**Data under study:**
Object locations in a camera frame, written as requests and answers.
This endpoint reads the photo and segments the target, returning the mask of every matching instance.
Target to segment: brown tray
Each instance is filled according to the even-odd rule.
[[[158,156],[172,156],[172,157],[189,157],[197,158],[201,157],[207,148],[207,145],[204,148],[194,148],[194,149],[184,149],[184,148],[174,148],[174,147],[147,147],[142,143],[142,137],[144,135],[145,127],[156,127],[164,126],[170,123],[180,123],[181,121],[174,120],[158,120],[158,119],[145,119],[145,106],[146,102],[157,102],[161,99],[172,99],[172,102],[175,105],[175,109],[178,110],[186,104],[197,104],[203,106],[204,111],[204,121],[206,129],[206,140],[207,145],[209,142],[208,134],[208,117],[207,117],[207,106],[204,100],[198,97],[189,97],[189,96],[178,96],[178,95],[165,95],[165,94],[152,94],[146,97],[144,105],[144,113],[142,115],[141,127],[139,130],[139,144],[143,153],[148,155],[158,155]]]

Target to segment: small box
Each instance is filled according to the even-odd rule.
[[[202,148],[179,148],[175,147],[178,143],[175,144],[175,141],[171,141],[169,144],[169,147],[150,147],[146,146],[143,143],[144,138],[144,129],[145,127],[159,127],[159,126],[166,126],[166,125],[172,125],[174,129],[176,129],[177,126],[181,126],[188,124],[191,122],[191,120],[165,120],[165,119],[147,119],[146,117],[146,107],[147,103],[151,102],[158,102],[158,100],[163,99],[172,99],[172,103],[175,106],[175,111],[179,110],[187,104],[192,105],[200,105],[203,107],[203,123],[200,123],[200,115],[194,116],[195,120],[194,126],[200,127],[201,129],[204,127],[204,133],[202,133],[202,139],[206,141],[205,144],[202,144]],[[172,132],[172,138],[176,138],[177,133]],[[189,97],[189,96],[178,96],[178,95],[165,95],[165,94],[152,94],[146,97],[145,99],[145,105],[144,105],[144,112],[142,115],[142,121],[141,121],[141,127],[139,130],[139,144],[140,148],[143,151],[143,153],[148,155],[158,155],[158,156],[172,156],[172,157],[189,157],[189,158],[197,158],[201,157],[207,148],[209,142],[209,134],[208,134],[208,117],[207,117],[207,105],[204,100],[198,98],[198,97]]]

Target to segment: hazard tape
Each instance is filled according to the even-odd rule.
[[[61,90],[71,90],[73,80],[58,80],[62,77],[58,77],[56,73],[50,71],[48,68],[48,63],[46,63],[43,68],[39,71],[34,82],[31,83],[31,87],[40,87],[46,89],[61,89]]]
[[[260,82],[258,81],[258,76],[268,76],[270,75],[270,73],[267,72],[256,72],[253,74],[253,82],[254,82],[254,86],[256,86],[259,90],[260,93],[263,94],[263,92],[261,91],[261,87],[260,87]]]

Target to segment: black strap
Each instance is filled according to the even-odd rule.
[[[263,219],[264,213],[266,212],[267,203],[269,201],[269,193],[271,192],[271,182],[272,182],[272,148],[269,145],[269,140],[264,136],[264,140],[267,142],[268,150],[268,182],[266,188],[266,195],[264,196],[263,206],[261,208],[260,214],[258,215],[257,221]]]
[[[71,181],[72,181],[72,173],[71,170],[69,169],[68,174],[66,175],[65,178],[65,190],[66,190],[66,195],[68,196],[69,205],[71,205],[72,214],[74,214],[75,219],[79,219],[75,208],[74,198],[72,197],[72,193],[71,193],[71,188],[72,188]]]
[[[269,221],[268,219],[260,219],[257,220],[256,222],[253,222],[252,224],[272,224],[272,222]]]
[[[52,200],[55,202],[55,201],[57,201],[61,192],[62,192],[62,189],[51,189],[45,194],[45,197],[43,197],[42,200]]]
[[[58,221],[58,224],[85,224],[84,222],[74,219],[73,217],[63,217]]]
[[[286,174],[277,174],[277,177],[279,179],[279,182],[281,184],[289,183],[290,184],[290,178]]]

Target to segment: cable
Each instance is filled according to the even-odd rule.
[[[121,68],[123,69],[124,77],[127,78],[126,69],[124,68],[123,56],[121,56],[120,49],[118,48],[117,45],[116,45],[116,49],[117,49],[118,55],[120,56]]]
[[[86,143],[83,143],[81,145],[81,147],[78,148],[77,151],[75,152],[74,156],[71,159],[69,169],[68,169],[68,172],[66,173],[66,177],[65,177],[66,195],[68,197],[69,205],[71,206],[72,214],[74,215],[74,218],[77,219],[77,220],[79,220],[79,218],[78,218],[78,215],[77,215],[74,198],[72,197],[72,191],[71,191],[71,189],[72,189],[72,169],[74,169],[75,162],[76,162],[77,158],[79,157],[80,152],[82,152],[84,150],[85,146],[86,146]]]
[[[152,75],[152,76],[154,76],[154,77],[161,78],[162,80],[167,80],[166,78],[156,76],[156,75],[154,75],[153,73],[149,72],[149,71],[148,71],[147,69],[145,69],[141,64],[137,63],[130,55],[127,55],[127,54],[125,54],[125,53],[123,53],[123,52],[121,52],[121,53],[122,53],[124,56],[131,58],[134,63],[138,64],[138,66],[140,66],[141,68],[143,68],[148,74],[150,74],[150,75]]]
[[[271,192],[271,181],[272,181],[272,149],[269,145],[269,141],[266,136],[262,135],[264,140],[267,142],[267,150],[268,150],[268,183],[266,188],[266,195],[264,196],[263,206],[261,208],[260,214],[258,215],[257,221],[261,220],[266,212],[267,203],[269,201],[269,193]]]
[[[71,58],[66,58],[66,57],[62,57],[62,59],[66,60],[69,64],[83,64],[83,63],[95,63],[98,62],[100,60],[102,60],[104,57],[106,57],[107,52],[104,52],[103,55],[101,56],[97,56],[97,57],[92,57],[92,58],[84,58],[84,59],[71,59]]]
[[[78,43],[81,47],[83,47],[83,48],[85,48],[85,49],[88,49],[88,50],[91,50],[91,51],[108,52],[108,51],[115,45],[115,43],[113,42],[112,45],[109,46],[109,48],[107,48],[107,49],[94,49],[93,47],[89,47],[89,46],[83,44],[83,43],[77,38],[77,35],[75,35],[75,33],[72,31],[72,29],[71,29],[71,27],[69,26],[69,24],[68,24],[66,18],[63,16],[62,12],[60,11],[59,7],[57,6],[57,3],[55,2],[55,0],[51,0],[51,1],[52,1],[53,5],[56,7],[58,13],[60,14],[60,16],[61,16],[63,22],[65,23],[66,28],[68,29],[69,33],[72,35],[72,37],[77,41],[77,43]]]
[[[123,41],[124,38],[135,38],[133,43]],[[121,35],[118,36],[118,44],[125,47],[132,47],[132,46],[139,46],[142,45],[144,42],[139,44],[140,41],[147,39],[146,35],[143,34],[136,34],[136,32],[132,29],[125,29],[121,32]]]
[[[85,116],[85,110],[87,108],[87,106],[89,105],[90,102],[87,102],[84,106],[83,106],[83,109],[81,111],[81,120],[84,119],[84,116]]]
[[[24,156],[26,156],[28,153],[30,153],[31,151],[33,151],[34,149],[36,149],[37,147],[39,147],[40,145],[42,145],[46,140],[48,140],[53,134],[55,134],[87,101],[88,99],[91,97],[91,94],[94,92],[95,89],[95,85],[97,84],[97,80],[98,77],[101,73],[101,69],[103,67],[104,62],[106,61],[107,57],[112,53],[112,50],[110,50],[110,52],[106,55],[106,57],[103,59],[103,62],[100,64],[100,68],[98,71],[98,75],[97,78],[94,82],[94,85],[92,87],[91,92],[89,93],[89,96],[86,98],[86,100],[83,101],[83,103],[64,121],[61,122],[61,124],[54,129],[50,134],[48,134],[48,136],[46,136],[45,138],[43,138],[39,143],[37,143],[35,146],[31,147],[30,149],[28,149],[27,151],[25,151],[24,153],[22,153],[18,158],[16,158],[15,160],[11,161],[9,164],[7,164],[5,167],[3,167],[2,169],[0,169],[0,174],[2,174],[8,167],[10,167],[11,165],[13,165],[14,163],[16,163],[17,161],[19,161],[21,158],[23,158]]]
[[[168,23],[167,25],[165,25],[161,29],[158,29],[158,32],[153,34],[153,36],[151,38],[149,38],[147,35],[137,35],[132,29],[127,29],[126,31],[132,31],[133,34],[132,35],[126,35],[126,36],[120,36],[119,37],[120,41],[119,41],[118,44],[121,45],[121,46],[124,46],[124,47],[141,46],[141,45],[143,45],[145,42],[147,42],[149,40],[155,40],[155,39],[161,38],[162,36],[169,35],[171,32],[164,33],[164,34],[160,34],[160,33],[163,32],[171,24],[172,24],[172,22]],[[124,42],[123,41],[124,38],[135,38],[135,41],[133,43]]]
--
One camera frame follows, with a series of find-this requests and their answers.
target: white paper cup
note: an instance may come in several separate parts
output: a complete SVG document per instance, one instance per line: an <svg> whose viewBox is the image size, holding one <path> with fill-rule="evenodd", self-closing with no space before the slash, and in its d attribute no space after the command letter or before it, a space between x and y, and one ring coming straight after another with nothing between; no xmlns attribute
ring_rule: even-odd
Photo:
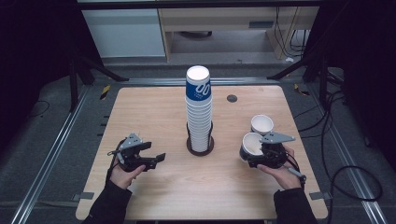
---
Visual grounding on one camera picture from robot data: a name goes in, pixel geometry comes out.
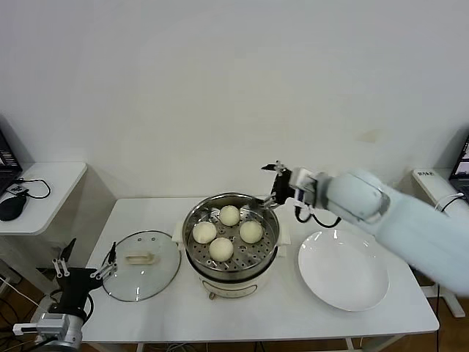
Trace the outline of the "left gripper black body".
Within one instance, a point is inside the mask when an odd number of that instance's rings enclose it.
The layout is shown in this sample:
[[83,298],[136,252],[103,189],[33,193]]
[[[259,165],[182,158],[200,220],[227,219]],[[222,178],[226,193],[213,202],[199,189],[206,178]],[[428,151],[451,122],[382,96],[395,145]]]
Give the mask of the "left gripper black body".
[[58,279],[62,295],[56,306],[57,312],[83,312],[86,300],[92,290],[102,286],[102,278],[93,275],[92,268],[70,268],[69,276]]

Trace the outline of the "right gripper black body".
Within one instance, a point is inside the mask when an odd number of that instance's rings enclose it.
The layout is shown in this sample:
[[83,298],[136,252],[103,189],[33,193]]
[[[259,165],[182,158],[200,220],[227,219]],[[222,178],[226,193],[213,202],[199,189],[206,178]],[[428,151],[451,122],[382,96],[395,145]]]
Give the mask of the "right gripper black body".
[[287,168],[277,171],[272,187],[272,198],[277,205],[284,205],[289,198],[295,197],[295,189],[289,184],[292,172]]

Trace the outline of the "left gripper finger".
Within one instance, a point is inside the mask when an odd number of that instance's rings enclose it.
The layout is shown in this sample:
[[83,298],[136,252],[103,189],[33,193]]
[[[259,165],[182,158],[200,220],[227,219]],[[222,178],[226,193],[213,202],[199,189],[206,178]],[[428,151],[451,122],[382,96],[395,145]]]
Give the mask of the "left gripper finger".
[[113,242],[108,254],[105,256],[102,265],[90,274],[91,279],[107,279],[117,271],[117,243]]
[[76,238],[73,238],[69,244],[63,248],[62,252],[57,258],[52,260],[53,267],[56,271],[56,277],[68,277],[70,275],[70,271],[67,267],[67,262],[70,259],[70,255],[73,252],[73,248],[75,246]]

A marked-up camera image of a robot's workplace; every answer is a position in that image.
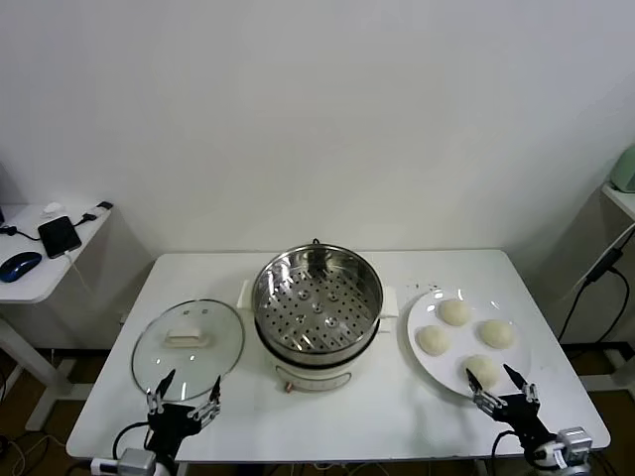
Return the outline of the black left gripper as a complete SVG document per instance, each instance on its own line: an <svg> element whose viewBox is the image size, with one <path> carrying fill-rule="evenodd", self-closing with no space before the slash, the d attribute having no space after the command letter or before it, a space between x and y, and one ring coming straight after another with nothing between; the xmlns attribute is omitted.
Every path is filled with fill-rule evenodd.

**Directions:**
Which lines above contain the word "robot"? Show each of them.

**Output of the task:**
Visual grounding on one camera picture from robot data: a name goes in, pixel geometry comes out.
A marked-up camera image of a robot's workplace; every answer is a position in that image.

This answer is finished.